* [The task]
Should a picture appear anywhere in the data, omit it and copy everything else exactly.
---------- Dataset content
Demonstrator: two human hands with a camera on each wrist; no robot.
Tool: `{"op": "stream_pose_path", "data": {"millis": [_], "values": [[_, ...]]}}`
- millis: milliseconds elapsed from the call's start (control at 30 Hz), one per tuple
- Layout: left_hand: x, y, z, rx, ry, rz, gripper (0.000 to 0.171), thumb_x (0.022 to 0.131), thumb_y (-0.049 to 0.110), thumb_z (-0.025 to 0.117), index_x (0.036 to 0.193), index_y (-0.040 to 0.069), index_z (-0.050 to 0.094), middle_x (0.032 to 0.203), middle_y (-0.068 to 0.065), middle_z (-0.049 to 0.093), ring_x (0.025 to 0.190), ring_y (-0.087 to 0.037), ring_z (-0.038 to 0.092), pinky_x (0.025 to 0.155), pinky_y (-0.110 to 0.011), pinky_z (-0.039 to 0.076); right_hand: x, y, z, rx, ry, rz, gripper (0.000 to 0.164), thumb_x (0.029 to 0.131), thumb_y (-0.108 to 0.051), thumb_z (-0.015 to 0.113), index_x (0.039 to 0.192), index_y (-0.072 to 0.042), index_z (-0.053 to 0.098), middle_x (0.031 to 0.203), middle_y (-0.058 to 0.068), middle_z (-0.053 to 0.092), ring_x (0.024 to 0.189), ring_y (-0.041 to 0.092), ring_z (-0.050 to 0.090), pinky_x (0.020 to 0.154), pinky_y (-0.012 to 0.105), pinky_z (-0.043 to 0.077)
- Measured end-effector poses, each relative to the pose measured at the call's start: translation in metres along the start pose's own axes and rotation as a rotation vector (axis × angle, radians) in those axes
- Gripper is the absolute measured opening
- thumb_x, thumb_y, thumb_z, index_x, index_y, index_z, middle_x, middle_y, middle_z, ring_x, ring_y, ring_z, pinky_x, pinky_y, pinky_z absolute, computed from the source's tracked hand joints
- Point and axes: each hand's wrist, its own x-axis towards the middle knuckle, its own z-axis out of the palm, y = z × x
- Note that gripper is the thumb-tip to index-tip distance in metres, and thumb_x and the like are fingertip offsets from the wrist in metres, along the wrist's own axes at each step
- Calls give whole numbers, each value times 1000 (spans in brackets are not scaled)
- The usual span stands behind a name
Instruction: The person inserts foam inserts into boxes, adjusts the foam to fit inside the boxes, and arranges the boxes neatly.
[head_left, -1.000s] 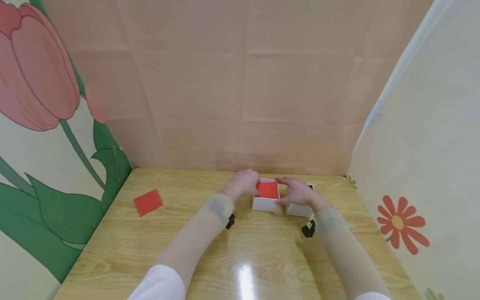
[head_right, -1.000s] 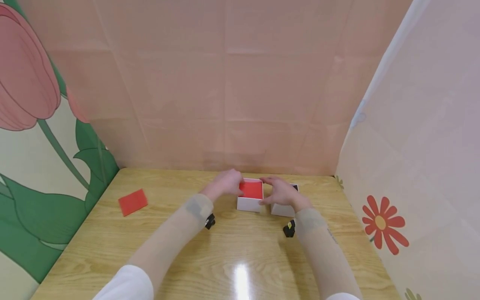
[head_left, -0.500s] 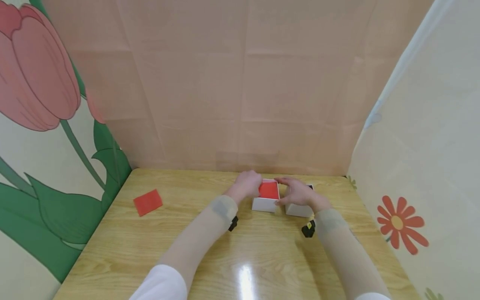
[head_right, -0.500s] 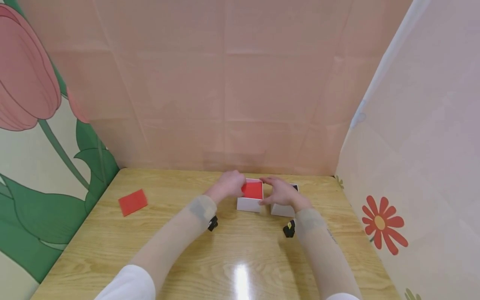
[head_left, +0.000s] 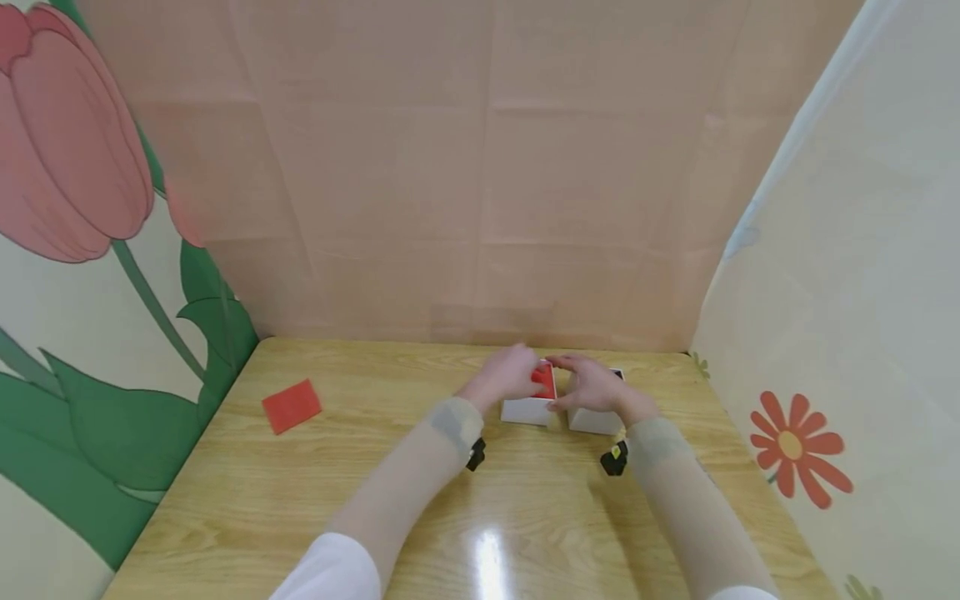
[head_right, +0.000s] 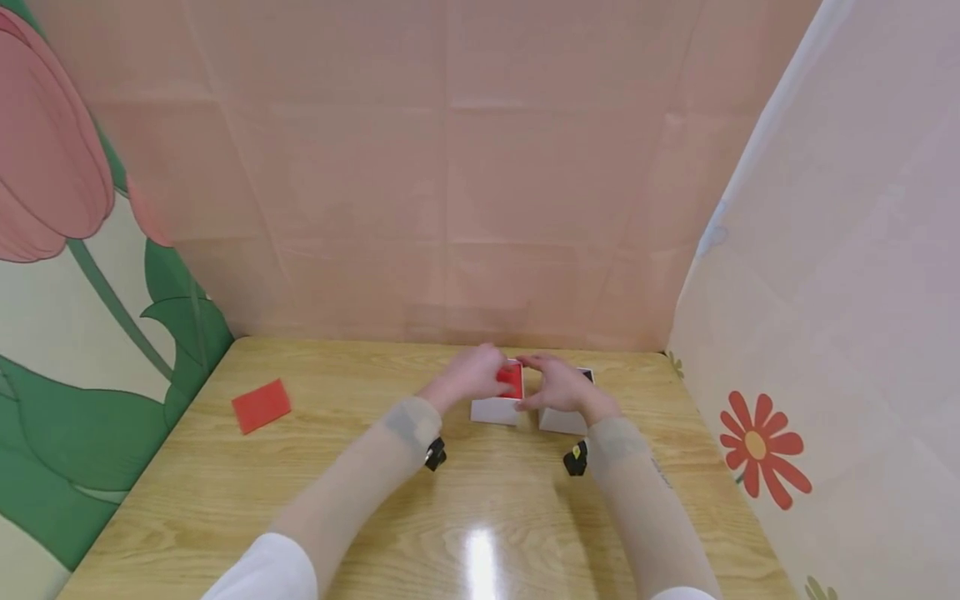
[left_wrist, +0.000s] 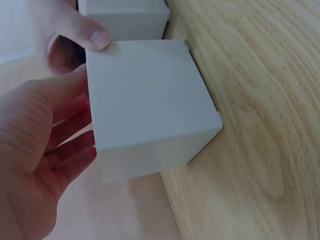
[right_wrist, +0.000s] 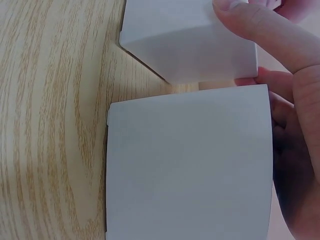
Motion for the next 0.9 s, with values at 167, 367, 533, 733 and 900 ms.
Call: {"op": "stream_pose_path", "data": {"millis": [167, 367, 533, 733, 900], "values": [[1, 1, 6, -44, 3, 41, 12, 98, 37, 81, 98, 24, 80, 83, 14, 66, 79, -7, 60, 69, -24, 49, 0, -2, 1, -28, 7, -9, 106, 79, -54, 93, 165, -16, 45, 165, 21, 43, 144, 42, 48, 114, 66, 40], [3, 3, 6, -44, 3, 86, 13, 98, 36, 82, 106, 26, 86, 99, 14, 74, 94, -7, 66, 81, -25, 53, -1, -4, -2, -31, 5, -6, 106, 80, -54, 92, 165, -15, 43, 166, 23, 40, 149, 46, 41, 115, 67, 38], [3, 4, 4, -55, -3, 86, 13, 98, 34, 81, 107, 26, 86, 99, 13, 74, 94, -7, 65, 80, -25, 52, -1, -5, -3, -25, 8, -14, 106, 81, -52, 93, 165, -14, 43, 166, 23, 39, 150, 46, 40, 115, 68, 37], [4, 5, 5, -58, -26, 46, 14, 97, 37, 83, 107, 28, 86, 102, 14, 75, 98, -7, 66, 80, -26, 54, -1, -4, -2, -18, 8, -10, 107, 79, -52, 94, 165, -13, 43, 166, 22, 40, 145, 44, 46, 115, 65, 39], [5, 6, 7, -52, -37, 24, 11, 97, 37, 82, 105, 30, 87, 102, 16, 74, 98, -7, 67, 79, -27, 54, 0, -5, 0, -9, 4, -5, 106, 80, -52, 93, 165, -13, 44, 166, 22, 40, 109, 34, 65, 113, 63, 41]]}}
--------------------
* [Output below]
Demonstrator: two human hands with a camera on each wrist; no robot.
Tool: `{"op": "stream_pose_path", "data": {"millis": [_], "values": [[_, ...]]}}`
- millis: milliseconds elapsed from the call's start (control at 30 Hz), one per tuple
- Layout: left_hand: x, y, z, rx, ry, rz, gripper (0.000 to 0.171), thumb_x (0.022 to 0.131), thumb_y (-0.049 to 0.110), thumb_z (-0.025 to 0.117), index_x (0.036 to 0.193), index_y (-0.040 to 0.069), index_z (-0.050 to 0.094), middle_x (0.032 to 0.203), middle_y (-0.068 to 0.065), middle_z (-0.049 to 0.093), ring_x (0.025 to 0.190), ring_y (-0.087 to 0.037), ring_z (-0.038 to 0.092), pinky_x (0.025 to 0.155), pinky_y (-0.110 to 0.011), pinky_z (-0.039 to 0.076); right_hand: x, y, z, rx, ry, rz, gripper (0.000 to 0.164), thumb_x (0.029 to 0.131), thumb_y (-0.108 to 0.051), thumb_z (-0.015 to 0.113), index_x (0.039 to 0.192), index_y (-0.072 to 0.042), index_z (-0.053 to 0.098), middle_x (0.031 to 0.203), middle_y (-0.058 to 0.068), middle_z (-0.053 to 0.092), ring_x (0.024 to 0.189), ring_y (-0.041 to 0.092), ring_z (-0.050 to 0.090), pinky_x (0.020 to 0.154), pinky_y (-0.012 to 0.105), pinky_z (-0.043 to 0.077)
- Measured end-effector poses, each relative to the pose measured at the call's start: translation in metres along the start pose's own axes and rotation as a rotation vector (axis × angle, radians) in those axes
- Gripper is the absolute measured opening
- thumb_x, thumb_y, thumb_z, index_x, index_y, index_z, middle_x, middle_y, middle_z, ring_x, ring_y, ring_z, pinky_x, pinky_y, pinky_z absolute, computed from the source's tracked hand joints
- Point and axes: each hand's wrist, its own x-axis towards the middle knuckle, its own z-axis out of the palm, y = z × x
- Note that gripper is the thumb-tip to index-tip distance in metres, and thumb_x and the like are fingertip offsets from the wrist in metres, along the wrist's own axes at each step
- Calls give whole numbers, each value times 1000 (spans in brackets are not scaled)
- The usual span stands behind a name
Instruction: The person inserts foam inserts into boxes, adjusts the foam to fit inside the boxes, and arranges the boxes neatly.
[head_left, -1.000s] 
[head_right, -1.000s] 
[head_left, -0.500s] 
[head_right, -0.500s] 
[head_left, +0.000s] 
[head_right, +0.000s] 
[left_wrist, +0.000s] 
[right_wrist, +0.000s] 
Motion for the next 0.9 s, with values at 167, 367, 533, 733 and 900 ms.
Call: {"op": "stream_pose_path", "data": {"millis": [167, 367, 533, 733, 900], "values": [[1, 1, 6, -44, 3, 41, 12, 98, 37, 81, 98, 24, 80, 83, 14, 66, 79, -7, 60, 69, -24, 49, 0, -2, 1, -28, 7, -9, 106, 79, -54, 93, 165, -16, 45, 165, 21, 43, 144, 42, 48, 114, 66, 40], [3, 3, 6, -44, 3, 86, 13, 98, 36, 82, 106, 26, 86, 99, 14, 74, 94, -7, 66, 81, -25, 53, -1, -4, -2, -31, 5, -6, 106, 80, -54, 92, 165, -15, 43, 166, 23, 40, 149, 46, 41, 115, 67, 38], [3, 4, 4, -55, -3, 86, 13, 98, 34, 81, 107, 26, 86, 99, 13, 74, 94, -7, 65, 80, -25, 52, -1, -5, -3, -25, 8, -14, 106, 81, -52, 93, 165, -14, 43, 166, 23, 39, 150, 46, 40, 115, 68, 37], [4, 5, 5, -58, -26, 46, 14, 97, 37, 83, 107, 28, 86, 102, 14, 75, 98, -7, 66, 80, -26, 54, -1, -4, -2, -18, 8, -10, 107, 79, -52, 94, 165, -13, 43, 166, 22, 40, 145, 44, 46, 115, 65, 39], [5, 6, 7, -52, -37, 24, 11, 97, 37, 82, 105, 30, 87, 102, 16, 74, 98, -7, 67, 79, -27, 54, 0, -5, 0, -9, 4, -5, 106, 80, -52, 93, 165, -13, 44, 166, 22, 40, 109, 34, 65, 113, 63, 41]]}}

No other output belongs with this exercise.